L'aéroport invente la ville de demain
Le succès du Salon du Bourget nous le rappelle : avec l’avion l’homme a réalisé un de ses rêves les plus anciens : voler. Quand bien même tout le monde ne l’utilise pas encore, l’avion incarne notre époque de mobilité généralisée. En réduisant considérablement les temps de transport, le trafic aérien a considérablement réduit les distances. Il a aussi, et peut être surtout, généré un nouveau type de territoire : l’aéroport.
L’aéroport est le plus souvent vécu comme un lieu de passage. L’anthropologue Marc Augé l’a même qualifié de « non lieu ». Selon Jean-Baptiste Frétigny, c’est tout le contraire ! « L’aéroport, écrit ce géographe, permet de penser les transformations des pratiques territoriales sous l’effet des mobilités ». Aujourd’hui, les aéroports sont utilisés par trois milliards de passagers dans le monde en une année. Ce nombre est appelé à croître formidablement.
Loin d’être des non-lieux, les aéroports sont les laboratoires des territoires de demain. Ils sont devenus des villes en soi. Dessinés par les plus grands architectes, comme Andreu à Paris et Nice, Bofill à Barcelone, Calatrava à Bilbao, Foster à Pékin, ils sont des vitrines de l’urbanisme contemporain. Côté cour, ils sont de gigantesques espaces de travail. 60 000 personnes sont employés à Roissy, des milliers y dorment.
Les aéroports rivalisent d’inventivité pour s’urbaniser. L’aéroport Changi de Singapour propose ainsi cinq jardins, dont une serre à papillon, un aquarium et une piscine publique en plein ciel. L’aéroport de Roissy vient d’ouvrir son espace musée : l’exposition en cours propose les œuvres de la fondation Dubuffet.
Pour Rem Koolhaas, l'architecte hollandais, les aéroports sont des villes génériques : elles sont créées sur un même modèle type. Partout, les aéroports agencent à l’identique commerces, restauration, capacités hôtelières, dessertes de transports urbains, lieux de prières, zones franches, d’industries et de services. L’urbaniste Nathalie Roseau explique à juste titre que « situés en périphérie, les aéroports figurent de gigantesques centralités urbaines ».
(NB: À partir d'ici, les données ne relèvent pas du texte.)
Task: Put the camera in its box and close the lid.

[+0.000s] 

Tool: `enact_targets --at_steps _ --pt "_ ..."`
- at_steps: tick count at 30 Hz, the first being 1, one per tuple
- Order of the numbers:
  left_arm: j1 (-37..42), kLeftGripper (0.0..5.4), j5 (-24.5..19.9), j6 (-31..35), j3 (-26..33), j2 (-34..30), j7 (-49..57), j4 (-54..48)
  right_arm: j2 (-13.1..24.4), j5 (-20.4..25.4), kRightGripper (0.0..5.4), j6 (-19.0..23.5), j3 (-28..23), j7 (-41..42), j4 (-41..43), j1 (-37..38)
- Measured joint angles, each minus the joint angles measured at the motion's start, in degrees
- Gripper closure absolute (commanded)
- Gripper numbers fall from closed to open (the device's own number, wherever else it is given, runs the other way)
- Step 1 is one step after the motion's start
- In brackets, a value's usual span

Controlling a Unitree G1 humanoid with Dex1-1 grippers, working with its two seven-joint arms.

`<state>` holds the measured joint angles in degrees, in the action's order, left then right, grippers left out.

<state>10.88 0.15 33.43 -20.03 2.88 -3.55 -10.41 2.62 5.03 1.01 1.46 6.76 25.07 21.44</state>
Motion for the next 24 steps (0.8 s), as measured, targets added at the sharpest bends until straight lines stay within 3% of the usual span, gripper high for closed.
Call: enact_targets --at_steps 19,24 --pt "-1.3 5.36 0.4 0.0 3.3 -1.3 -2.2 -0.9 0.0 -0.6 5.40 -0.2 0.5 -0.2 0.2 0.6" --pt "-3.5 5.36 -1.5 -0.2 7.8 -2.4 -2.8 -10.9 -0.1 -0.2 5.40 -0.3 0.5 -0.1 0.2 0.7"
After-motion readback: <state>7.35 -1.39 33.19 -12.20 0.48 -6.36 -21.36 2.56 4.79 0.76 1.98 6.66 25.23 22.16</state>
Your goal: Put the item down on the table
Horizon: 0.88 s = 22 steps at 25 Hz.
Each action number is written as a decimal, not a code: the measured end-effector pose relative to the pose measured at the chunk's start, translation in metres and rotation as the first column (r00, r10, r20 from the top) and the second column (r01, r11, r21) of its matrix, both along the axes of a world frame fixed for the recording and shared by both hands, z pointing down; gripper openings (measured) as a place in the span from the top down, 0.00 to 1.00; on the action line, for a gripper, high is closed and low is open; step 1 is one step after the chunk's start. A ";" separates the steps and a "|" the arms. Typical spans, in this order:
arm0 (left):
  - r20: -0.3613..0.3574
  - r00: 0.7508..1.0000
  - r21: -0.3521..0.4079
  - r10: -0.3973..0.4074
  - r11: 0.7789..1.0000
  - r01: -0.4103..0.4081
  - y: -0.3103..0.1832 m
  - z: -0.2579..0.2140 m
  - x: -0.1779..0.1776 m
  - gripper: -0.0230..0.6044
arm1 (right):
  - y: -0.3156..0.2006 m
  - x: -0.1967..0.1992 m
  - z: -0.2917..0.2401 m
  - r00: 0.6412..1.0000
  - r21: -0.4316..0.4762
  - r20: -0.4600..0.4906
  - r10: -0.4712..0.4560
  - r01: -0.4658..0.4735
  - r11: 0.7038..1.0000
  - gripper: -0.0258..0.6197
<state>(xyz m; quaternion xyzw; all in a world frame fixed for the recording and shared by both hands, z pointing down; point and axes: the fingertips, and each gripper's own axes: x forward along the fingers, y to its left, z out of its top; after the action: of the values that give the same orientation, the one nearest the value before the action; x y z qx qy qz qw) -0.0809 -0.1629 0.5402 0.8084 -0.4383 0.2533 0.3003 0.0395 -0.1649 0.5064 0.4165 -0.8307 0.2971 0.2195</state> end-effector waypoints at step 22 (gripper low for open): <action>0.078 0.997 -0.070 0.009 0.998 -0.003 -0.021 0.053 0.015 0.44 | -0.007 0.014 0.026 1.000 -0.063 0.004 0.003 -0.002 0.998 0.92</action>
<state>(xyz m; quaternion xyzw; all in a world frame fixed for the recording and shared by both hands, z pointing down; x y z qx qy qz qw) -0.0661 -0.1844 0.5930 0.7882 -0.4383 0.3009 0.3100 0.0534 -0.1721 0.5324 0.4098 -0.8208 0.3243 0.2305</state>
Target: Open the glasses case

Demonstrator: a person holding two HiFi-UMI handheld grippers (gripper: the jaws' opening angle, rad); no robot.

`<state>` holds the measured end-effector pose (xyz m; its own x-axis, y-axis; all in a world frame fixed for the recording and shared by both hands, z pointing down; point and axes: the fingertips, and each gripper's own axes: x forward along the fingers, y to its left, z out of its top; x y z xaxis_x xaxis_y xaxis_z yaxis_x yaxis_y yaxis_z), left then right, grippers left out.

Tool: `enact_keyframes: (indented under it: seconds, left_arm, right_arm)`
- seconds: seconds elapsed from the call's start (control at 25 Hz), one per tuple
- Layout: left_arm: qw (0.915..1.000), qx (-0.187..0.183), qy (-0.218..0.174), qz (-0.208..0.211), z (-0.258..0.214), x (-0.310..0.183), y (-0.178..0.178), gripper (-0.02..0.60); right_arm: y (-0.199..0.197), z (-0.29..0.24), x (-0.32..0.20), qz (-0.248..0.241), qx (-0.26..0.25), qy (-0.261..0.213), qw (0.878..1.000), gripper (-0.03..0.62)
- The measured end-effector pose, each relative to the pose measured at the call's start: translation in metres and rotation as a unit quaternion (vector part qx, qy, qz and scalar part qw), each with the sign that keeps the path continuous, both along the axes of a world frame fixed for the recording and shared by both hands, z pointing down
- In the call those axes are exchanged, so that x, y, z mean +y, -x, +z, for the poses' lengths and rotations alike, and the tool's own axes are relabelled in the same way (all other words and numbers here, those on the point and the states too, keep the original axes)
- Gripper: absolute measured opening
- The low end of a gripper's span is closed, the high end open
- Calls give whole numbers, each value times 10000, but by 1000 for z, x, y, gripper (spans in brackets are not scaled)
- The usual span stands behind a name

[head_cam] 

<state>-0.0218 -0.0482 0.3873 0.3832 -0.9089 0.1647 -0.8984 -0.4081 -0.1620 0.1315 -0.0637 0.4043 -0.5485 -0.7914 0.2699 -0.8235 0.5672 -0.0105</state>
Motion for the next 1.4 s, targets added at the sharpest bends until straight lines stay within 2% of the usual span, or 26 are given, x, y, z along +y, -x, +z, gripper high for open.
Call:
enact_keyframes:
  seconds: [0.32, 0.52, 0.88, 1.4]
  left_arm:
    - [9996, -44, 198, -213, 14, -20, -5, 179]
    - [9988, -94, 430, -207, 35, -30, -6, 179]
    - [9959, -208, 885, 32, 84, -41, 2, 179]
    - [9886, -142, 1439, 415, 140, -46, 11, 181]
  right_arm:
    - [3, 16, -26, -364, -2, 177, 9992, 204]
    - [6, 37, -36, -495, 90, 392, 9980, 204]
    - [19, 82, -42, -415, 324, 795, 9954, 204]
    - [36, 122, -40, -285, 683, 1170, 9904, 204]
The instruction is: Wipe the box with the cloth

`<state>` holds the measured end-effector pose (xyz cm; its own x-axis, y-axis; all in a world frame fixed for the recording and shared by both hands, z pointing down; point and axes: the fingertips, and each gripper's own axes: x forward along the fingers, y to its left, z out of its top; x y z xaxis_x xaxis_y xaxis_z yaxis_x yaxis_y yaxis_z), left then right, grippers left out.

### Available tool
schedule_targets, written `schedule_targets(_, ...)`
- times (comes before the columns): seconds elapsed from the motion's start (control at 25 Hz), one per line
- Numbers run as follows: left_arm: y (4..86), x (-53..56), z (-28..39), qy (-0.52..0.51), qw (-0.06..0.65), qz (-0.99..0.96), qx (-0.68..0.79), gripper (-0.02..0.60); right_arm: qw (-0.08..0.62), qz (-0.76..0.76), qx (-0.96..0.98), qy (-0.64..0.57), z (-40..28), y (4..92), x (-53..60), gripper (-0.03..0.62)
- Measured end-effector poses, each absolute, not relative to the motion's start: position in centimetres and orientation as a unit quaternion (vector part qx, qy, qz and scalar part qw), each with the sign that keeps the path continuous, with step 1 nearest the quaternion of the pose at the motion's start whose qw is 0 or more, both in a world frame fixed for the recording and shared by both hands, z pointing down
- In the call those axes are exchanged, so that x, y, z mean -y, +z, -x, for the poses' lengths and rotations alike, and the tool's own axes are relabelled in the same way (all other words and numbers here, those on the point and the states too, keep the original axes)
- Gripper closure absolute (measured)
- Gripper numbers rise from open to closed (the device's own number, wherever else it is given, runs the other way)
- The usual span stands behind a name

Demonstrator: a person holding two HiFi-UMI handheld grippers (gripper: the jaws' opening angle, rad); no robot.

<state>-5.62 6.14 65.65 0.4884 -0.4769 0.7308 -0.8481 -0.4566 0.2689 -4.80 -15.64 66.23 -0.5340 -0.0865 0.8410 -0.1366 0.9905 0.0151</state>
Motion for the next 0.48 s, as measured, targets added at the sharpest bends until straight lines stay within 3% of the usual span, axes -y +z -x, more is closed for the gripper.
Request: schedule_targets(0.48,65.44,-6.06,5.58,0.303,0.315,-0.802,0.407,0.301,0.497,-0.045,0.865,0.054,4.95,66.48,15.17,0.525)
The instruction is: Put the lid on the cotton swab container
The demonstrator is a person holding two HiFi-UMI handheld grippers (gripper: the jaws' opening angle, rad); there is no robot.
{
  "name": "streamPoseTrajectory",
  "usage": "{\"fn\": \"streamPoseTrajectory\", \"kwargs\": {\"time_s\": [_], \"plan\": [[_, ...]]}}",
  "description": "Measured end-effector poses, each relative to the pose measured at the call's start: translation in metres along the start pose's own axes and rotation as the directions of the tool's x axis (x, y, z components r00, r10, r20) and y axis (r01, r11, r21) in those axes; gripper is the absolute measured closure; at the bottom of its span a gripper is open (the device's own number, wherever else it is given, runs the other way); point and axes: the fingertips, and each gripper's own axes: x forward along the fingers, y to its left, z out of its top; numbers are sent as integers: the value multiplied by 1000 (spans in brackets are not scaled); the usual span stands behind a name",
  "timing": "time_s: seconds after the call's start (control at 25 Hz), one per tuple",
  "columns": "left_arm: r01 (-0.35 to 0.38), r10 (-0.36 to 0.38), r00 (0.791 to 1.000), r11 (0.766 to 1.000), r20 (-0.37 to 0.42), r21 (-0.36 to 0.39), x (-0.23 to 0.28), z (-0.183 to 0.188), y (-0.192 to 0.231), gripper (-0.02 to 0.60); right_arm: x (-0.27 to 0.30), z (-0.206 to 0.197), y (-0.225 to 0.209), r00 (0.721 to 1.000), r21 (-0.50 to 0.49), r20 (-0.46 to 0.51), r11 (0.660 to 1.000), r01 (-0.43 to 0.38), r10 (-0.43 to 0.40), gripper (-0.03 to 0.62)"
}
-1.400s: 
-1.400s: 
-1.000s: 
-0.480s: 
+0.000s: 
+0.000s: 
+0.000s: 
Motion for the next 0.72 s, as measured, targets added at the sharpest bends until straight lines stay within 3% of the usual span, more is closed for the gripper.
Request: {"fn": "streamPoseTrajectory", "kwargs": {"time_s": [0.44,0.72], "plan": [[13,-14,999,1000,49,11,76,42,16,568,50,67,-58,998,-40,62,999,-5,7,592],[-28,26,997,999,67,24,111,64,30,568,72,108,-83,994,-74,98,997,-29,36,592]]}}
Mais, à la différence des villes, les aéroports échappent totalement à la citadinité. Ils sont à l’espace public ce que le Canada Dry est à l’alcool. Leurs dirigeants ne sont pas élus les aéroports ne sont pas gouvernés par une municipalité. L’aéroport est une ville qui norme et encadre la mobilité comme les pratiques les plus quotidiennes. L'espace et les déplacements y sont fractionnés et compartimentés – quel paradoxe pour un lieu qui est le point de départ de l’envol !
La barrière et le contrôle y sont la règle. Les aéroports mettent en œuvre comme nulle part ailleurs les processus de hiérarchisation et de catégorisation des personnes – selon le prix du billet, le type de vol et de compagnie, la provenance, la destination, la nationalité et les papiers d’identité. Vitrine de la mondialisation transfrontière, les aéroports sont à la pointe des frontières les plus modernes, avec biométrie, zones de transit et de rétention extra-territoriales.
Laissons nous transporter de plaisir par le spectacle des avions au Bourget, mais ne perdons pas de vue que l’urbanité se joue au sol.